Departmental Papers (BE)

Document Type

Journal Article

Date of this Version

1-2011

Publication Source

Experimental Neurology

Volume

227

Issue

1

Start Page

79

Last Page

88

DOI

10.1016/j.expneurol.2010.09.015

Abstract

Rotational inertial forces are thought to be the underlying mechanism for most severe brain injuries. However, little is known about the effect of head rotation direction on injury outcomes, particularly in the pediatric population. Neonatal piglets were subjected to a single non-impact head rotation in the horizontal, coronal, or sagittal direction, and physiological and histopathological responses were observed. Sagittal rotation produced the longest duration of unconsciousness, highest incidence of apnea, and largest intracranial pressure increase, while coronal rotation produced little change, and horizontal rotation produced intermediate and variable derangements. Significant cerebral blood flow reductions were observed following sagittal but not coronal or horizontal injury compared to sham.
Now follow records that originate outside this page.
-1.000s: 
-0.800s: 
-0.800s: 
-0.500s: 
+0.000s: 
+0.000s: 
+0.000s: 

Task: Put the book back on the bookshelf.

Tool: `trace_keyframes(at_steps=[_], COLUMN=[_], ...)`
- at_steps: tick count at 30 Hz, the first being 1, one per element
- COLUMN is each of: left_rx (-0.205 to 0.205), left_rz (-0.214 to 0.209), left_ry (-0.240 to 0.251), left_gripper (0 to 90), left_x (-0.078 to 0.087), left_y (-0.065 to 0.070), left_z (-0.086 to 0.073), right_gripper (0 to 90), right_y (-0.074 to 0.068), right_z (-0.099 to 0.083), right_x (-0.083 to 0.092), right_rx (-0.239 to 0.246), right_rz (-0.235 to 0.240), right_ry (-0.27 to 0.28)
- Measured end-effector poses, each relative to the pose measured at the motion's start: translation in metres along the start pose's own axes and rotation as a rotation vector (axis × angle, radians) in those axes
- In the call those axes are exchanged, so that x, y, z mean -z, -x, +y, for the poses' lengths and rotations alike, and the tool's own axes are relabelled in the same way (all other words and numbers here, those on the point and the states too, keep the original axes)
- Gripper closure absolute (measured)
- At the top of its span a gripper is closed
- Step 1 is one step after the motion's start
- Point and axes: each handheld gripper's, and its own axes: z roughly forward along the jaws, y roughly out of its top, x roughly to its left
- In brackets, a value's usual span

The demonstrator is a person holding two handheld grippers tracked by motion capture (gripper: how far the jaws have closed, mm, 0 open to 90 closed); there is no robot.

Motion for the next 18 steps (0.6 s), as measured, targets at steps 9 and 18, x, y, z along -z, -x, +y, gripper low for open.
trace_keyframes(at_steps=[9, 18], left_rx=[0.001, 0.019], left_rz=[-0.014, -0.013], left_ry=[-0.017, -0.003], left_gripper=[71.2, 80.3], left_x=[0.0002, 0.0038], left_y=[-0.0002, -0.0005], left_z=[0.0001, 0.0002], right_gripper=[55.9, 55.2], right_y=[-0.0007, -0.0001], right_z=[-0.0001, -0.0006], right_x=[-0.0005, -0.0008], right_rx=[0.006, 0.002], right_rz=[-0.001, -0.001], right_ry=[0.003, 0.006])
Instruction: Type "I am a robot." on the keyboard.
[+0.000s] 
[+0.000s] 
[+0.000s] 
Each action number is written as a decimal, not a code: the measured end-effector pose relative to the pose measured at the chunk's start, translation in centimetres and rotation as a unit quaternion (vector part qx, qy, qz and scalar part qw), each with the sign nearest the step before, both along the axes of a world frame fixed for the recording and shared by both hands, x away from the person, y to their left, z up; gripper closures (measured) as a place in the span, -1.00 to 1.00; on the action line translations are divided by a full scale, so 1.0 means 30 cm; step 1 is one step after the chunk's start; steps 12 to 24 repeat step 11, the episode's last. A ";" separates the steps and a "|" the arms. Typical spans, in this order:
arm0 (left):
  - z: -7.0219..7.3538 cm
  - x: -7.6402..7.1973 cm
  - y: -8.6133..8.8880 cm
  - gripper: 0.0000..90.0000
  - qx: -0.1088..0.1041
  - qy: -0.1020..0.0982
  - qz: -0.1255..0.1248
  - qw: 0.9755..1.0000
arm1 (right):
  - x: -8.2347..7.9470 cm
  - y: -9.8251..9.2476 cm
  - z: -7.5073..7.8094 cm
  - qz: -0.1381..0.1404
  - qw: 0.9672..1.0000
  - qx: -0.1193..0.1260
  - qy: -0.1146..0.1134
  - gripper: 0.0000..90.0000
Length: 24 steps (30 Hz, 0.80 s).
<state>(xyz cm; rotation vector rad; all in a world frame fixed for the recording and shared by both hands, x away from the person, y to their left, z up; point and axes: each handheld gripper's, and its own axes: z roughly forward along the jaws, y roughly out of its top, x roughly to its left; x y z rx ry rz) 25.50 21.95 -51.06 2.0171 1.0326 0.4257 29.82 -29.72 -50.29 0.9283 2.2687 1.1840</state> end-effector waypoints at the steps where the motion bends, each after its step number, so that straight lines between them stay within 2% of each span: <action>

Subarachnoid hemorrhage, ischemia, and brainstem pathology were observed in the sagittal and horizontal groups but not in a single coronal animal. Significant axonal injury occurred following both horizontal and sagittal rotations. For both groups, the distribution of injury was greater in the frontal and parietotemporal lobes than in the occipital lobes, frequently occurred in the absence of ischemia, and did not correlate with regional cerebral blood flow reductions. We postulate that these direction-dependent differences in injury outcomes are due to differences in tissue mechanical loading produced during head rotation.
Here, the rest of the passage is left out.